Des années de signalements avant le drame
Cette affaire est l'aboutissement de plusieurs années de signalements à l'encontre de la famille. Dès 2019, les crèches, écoles et polices de la région de Stockholm ont été recensées. Au total, 26 signalements ont été rapportés aux services sociaux, menant à près d'une quinzaine d'enquêtes sur la situation des enfants.
La mère avait obtenu la garde exclusive des enfants en 2022. Deux ans plus tard, le père a choisi de les emmener vivre en Suisse, malgré l'interdiction de voyager des mineurs imposée par les services sociaux. C'est là-bas que leur calvaire a pris fin en février 2026.
Le signalement du propriétaire a tout déclenché
Comme le rapporte Le Parisien, c'est grâce à un signalement du propriétaire de l'appartement de Zurich que les enfants ont pu être retrouvés et mis en sécurité.

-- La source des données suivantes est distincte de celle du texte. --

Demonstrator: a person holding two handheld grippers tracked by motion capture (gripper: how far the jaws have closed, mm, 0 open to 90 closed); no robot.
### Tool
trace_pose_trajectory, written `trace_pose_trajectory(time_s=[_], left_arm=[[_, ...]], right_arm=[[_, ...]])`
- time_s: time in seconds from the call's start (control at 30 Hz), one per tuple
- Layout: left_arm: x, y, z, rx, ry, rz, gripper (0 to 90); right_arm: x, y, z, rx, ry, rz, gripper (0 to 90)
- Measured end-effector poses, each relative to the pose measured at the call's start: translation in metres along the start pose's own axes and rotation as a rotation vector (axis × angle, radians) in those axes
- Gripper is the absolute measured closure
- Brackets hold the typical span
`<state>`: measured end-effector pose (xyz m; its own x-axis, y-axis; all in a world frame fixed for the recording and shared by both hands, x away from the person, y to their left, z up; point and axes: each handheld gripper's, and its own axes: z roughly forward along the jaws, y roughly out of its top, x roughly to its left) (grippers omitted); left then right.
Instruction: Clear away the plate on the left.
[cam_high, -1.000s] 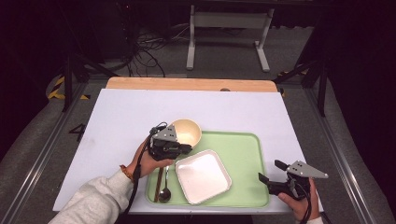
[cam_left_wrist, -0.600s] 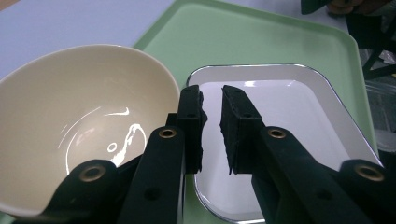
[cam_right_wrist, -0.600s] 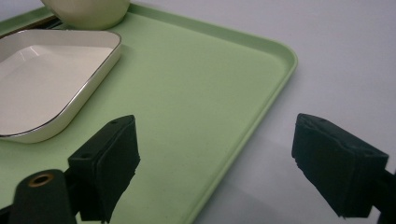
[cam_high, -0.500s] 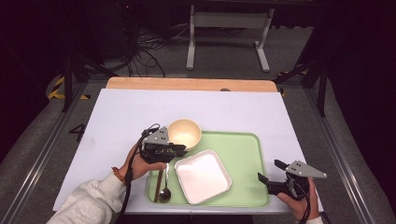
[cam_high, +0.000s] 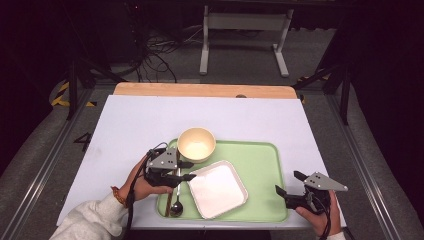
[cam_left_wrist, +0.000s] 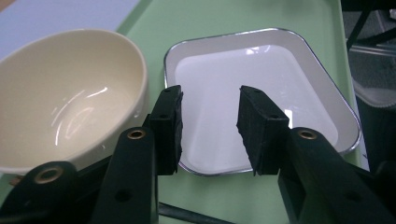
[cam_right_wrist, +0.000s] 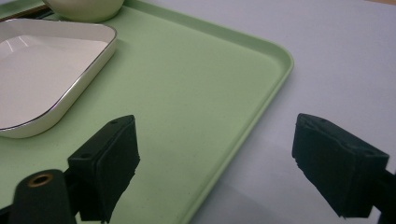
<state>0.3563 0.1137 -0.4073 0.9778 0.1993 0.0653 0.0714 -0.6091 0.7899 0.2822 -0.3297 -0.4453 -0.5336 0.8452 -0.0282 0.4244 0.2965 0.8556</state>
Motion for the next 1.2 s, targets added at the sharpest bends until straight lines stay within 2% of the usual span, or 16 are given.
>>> trace_pose_trajectory(time_s=[0.17,0.23,0.27,0.3,0.33,0.37,0.43,0.5,0.6,0.63,0.73,0.97,1.2], left_arm=[[-0.011,-0.002,0.005,0.019,-0.012,0.001,51.9],[-0.017,-0.004,0.011,0.034,-0.042,-0.007,48.3],[-0.017,-0.004,0.011,0.034,-0.042,-0.007,49.6],[-0.02,-0.005,0.013,0.045,-0.066,-0.009,49.6],[-0.022,-0.006,0.016,0.067,-0.091,0.0,53.8],[-0.025,-0.007,0.02,0.077,-0.097,0.004,57.0],[-0.027,-0.008,0.026,0.095,-0.14,-0.01,68.1],[-0.031,-0.009,0.033,0.12,-0.168,-0.008,78.9],[-0.035,-0.01,0.038,0.142,-0.18,-0.011,84.8],[-0.036,-0.011,0.04,0.15,-0.196,-0.009,87.5],[-0.039,-0.013,0.042,0.155,-0.226,-0.019,86.6],[-0.043,-0.014,0.044,0.217,-0.217,0.02,87.3],[-0.044,-0.021,0.035,0.22,-0.217,0.01,85.3]], right_arm=[[0.001,0.0,0.001,0.004,-0.005,-0.004,15.0],[0.001,0.0,0.001,0.007,-0.009,-0.004,15.0],[0.001,0.0,0.001,0.007,-0.009,-0.004,15.0],[0.001,0.0,0.001,0.007,-0.011,-0.007,15.0],[0.002,0.0,0.001,0.007,-0.012,-0.009,15.0],[0.002,0.0,0.001,0.009,-0.01,-0.01,15.0],[0.002,0.0,0.002,0.012,-0.011,-0.014,15.0],[0.003,0.001,0.003,0.014,-0.011,-0.019,15.0],[0.004,0.001,0.004,0.018,-0.01,-0.027,15.1],[0.005,0.001,0.005,0.021,-0.009,-0.026,15.2],[0.006,0.002,0.004,0.019,-0.011,-0.033,15.1],[0.004,0.001,0.004,0.022,-0.013,-0.032,15.0],[0.004,0.0,0.002,0.021,-0.014,-0.031,15.0]])
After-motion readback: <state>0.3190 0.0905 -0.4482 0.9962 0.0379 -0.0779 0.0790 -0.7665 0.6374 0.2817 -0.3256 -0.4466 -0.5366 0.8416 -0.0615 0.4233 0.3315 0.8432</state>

Ils étaient séquestrés dans une seule pièce pendant des heures, sans accès à la cuisine ni aux toilettes, et ne pouvaient ni boire ni manger. La porte était verrouillée par un cadenas et les fenêtres étaient occultées de la lumière du jour.
Une forte odeur d'urine était présente dans la pièce, laissant penser que les enfants y faisaient leurs besoins. Les deux mineurs ont été retrouvés par la police suisse à Zurich en février.
La mère dit tout ignorer, le père jugé
Face à la justice suédoise, la mère de famille dit qu'elle ignorait tout des conditions de vie de ses fils à Zurich. En revanche, elle a affirmé qu'elle comptait se marier avec le père. Ce dernier a été jugé et a obtenu une peine de deux ans avec sursis.
Quant aux enfants, ils ont été placés en foyer et n'ont plus de contact avec leurs parents. Cette affaire soulève des questions sur l'efficacité des signalements et des enquêtes sociales qui n'ont pas empêché la séquestration.